100 grams of dark chocolate will provide around 9.6 mg of zinc, which is close to the minimum daily recommended intake.
Be wary, as chocolate, even dark chocolate, still contains fats and can therefore, be considered detrimental in large quantities.
Look for a dark chocolate of at least 80% pure cocoa, which, whilst being bitter, still has a very pleasant taste indeed.
We know how beneficial spinach was for Popeye, now we get to learn why it’s so beneficial for us.
Spinach is considered a superfood as it is packed full of polyphenols, vitamins, antioxidants, and minerals, including zinc and iron.
When people talk about the mineral content of spinach, they tend to focus on the high iron content.

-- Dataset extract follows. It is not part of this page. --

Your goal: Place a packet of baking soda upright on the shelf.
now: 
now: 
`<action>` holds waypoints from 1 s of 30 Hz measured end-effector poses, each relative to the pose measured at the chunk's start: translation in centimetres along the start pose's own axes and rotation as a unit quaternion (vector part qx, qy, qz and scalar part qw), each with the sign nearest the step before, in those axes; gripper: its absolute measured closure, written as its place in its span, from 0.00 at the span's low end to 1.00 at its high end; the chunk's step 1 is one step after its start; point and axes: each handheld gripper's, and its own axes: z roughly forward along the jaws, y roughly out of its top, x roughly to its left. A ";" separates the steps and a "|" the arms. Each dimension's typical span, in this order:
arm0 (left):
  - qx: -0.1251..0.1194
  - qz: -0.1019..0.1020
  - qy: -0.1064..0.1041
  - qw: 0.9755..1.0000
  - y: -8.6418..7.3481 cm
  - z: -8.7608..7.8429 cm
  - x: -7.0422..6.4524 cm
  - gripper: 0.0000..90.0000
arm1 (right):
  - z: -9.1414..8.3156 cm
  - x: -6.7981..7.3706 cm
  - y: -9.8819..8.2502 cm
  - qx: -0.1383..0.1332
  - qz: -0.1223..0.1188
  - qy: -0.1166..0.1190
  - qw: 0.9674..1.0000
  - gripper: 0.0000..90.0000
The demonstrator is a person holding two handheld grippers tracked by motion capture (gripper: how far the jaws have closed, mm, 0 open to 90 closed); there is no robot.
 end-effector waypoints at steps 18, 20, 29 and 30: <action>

Iron is of course very good for us, but so is zinc, which is why spinach is ideal.
One full cup of cooked spinach will provide 1.4 mg of zinc, which may not sound like much, but in actual fact it is just under 10% of your RDI.
6. Pumpkin Seeds
Pumpkin seeds are vastly underrated health foods, that truthfully, many of us discard when we use pumpkin, especially during Halloween.
Pumpkin seeds are a good source of protein, they are rich in healthy fats, and they’re full of minerals, especially zinc.

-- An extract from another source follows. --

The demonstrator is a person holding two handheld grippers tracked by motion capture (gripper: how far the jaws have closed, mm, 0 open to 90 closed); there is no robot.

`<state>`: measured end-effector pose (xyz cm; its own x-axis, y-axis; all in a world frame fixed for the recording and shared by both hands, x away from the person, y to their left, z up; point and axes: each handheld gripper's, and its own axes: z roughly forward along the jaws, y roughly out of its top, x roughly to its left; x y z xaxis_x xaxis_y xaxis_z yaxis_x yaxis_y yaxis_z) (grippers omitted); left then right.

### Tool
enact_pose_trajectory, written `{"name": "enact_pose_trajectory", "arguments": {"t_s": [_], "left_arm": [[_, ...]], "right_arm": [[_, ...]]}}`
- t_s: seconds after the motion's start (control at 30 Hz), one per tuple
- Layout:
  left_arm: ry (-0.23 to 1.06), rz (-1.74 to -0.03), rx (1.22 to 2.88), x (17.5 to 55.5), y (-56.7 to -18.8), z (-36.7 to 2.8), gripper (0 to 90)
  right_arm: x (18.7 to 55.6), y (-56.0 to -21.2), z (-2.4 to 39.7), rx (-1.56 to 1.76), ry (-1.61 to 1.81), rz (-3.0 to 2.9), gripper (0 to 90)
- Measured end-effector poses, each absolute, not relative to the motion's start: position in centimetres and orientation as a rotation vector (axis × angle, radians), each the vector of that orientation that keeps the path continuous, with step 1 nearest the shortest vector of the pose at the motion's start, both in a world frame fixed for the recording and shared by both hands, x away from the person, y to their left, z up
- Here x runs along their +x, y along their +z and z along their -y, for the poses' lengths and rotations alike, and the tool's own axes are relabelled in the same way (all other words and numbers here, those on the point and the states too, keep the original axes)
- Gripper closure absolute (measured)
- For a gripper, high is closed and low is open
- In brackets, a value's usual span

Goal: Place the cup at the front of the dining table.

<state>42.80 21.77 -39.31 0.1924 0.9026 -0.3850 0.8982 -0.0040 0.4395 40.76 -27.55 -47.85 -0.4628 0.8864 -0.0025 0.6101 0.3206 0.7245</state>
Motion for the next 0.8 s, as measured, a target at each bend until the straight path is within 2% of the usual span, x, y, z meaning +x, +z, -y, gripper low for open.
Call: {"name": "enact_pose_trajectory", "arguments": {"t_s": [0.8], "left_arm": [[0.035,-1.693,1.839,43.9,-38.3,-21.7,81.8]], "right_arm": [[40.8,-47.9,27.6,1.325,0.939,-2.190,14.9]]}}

Because of this, their naturally high in zinc contents make them great for strengthening the immune system, and they have also been found to be very impressive when used to protect against certain forms of cancer, especially prostate cancer.
Simply snack on them raw, or sprinkle them over salads and soups for a little bit of an added crunch and nutrition kick.
7. Kidney Beans
When people think of healthy produce, they generally tend to focus on common fruits and vegetables, with most people not even realising that certain types of bean are also very healthy and beneficial.

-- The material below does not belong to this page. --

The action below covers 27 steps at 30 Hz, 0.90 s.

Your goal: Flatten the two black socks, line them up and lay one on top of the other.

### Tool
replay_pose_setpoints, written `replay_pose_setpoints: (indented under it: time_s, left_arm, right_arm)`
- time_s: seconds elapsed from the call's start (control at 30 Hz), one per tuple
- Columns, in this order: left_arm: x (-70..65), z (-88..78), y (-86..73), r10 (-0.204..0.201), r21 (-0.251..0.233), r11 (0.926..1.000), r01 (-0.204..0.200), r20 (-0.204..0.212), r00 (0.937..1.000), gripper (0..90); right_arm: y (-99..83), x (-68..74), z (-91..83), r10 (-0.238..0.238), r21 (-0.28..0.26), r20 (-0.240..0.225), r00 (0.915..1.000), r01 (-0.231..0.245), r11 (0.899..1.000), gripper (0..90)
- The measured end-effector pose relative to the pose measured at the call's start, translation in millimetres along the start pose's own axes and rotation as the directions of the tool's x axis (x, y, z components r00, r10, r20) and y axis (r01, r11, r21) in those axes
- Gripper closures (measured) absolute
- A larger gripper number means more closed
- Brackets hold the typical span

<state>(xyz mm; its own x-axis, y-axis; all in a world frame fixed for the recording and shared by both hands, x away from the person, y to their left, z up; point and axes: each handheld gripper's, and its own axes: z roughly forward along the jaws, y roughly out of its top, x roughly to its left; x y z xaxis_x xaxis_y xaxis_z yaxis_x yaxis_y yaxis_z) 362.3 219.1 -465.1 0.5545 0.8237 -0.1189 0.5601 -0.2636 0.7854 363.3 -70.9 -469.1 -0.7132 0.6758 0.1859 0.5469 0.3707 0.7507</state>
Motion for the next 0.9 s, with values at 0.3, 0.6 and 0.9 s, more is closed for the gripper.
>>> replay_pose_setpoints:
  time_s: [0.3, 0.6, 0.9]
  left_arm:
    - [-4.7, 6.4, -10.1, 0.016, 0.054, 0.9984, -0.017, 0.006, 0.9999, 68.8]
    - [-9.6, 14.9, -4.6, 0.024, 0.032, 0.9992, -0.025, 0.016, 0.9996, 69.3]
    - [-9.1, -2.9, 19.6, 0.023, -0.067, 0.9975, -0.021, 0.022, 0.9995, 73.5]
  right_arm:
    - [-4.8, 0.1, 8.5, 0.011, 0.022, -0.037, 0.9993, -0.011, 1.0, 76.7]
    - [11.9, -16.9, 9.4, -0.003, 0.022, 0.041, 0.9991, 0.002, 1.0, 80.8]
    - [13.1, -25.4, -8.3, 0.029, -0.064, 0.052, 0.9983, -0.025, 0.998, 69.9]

Kidney beans aren’t just necessary additions to chillies, they are also very healthy foods that provide a great non-meat or fish source of zinc, as well as other vitamins and minerals in the process.
What’s more, kidney beans are also very useful for maintaining healthy blood sugar levels, making them extremely healthy and beneficial.
So, the next time you skim through your chilli con carne picking the beans out and placing them to the side, you may want to think again as 100 grams provides close to 3mg of zinc.
Garlic is another very healthy food high in zinc, and that is hugely underrated in terms of health benefits, famed instead, for its great taste and its ability to give you bad breath the next day.
Garlic is jammed full of vitamins, antioxidants, and potent minerals, especially zinc.
Ok, in terms of serving sizes, unless you eat huge garlic bulbs in one sitting, you probably won’t hit your daily zinc targets, but combining garlic with other zinc-rich foods, is a great way of getting you there.
100 grams of garlic contain around 1.16mg of zinc, which is still respectable.
9. Egg Yolks
People often avoid egg yolks when trying to be healthy, as they believe them to be bad for you and rich in fat and cholesterol.
Whilst they do contain fat and cholesterol, the fats and cholesterols they contain are very healthy and beneficial, and besides which, egg yolks also contain minerals, especially zinc.
Not only that, but they also contain natural vitamins and minerals as well, and, with 100 grams containing nearly 5mg of zinc, egg yolks certainly should not be avoided.
Liver, and many other forms of offal for that matter, are incredibly healthy and good for us, yet for some reason, some of us are funny about eating it.
Liver, especially beef liver, is full of protein, B vitamins, and minerals, so is one of foods high in zinc and iron. 100 grams of beef liver comes in at 4. 25mg of zinc, and it tastes great with onions!